_Task brief_
Every line below that holds the string "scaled" should be copied.

_Data shown_
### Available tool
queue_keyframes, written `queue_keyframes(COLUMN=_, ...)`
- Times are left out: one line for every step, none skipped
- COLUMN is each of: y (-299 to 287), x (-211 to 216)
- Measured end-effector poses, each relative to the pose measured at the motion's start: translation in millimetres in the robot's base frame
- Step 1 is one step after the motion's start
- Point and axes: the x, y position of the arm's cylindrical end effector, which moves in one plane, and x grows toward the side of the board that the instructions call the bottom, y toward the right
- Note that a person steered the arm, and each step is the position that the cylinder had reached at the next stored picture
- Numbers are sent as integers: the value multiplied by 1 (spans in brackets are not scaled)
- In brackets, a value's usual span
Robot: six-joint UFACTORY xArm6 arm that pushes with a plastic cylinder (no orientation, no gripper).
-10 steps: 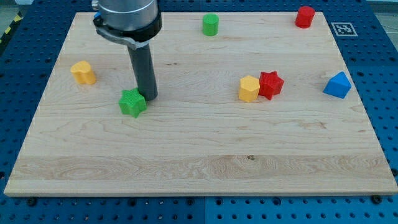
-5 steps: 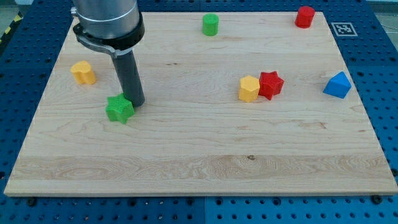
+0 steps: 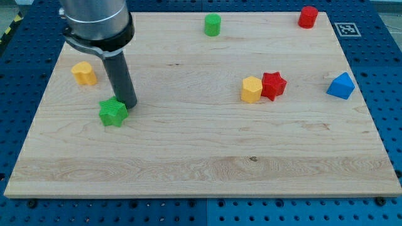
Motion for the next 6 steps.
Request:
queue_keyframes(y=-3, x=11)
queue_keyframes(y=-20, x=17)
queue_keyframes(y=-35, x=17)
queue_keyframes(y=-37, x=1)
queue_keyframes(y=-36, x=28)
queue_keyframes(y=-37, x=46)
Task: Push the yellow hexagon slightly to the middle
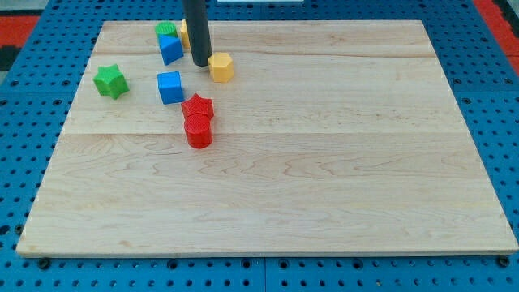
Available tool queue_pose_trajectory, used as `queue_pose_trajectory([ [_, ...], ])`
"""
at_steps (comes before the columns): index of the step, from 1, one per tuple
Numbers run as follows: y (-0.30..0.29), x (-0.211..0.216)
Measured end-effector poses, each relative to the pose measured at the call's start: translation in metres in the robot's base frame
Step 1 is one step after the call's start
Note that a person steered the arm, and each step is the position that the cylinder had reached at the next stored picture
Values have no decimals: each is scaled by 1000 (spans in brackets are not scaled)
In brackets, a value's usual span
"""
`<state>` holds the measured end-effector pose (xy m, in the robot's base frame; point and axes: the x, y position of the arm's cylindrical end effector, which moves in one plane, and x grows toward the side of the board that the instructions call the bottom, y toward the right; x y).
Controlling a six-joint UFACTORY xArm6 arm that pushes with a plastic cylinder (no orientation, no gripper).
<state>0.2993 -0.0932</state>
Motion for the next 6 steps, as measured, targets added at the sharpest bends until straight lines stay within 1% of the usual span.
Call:
queue_pose_trajectory([
  [1, 0, 30],
  [2, -13, 86],
  [3, -20, 97],
  [4, -36, 65],
  [5, -42, 41],
  [6, -19, 42],
])
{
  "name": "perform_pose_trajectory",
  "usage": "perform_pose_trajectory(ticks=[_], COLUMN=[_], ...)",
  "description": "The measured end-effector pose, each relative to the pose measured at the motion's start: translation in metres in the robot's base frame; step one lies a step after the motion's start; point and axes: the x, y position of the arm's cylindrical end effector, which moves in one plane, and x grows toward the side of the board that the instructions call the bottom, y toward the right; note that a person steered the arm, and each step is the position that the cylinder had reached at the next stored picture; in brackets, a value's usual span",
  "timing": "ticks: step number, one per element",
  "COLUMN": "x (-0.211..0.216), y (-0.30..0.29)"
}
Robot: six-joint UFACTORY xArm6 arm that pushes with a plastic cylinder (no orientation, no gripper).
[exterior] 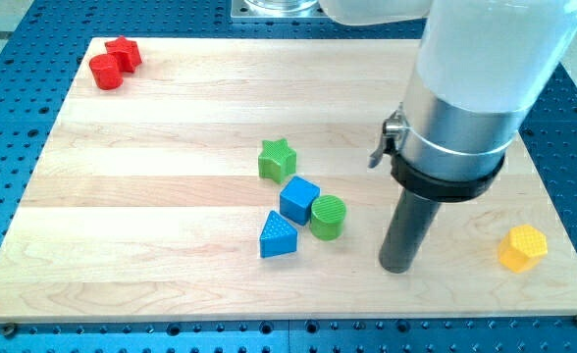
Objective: Move the blue cube to the left of the green star
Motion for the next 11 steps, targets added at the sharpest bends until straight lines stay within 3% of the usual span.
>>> perform_pose_trajectory(ticks=[2, 3, 6, 11], x=[-0.019, -0.056, -0.105, -0.140], y=[-0.041, -0.082, -0.136, -0.247])
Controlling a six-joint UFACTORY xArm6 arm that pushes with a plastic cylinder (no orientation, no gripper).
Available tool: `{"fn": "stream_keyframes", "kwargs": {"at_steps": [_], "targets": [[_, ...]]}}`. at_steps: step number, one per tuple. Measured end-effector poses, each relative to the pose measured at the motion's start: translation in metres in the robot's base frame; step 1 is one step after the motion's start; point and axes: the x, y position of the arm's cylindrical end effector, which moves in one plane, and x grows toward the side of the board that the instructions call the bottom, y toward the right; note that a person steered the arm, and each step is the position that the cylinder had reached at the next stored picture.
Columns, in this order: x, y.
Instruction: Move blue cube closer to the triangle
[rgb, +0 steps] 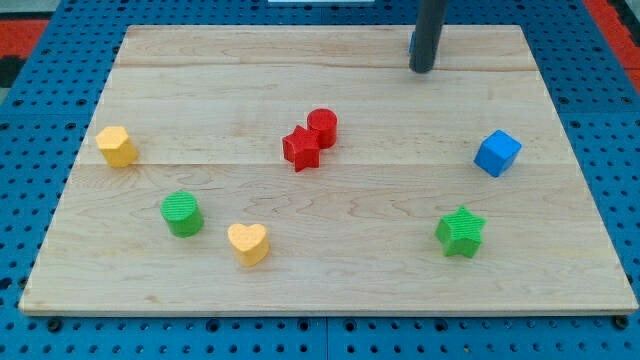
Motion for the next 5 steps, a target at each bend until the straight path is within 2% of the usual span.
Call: {"fn": "stream_keyframes", "kwargs": {"at_steps": [1, 2, 3, 4, 5], "targets": [[0.048, 0.07], [0.117, 0.106], [0.156, 0.111], [0.15, 0.041], [0.114, 0.014]]}}
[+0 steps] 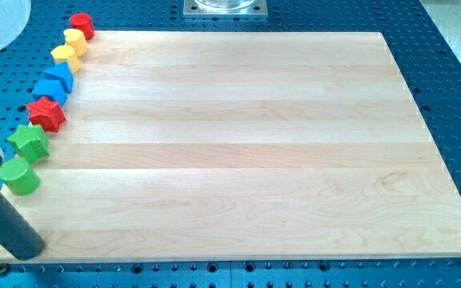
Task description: Separate the heart from the vertical line of blocks
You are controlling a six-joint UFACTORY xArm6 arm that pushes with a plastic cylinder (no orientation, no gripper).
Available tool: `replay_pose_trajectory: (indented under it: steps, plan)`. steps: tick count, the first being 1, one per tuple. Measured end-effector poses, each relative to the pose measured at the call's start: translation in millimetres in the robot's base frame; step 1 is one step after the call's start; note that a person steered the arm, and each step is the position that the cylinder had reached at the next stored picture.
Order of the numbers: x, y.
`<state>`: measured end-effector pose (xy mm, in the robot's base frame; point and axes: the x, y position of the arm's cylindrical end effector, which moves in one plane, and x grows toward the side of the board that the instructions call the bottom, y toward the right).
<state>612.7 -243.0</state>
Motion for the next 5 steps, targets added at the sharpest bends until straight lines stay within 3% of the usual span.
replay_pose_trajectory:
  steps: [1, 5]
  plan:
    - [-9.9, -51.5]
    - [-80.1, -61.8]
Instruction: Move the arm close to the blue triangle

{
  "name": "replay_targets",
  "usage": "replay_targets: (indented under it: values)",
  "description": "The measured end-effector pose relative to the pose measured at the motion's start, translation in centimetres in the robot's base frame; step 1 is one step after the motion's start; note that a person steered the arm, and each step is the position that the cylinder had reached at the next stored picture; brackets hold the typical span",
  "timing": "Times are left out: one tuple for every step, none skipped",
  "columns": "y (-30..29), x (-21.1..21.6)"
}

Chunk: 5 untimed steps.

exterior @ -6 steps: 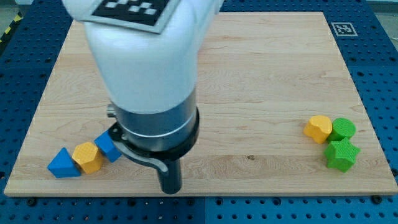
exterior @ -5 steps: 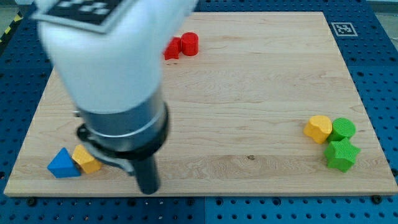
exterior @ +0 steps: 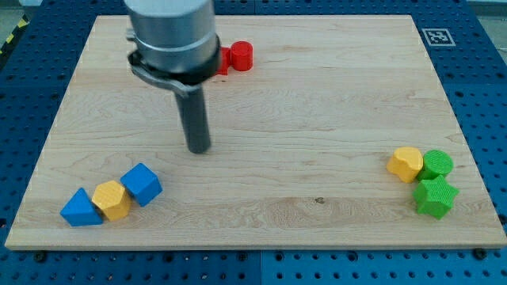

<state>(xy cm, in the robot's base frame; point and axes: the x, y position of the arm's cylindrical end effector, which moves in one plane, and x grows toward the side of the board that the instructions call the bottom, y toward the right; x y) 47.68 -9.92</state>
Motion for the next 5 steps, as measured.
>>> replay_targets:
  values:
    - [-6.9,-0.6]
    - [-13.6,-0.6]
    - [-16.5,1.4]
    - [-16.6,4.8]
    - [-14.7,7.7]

_Task result_
- Numbers are sent as integers: the value multiplied by 1 (spans in brackets are not scaled)
Values have no decimals: each is scaled by 1000 (spans in brackets are not scaled)

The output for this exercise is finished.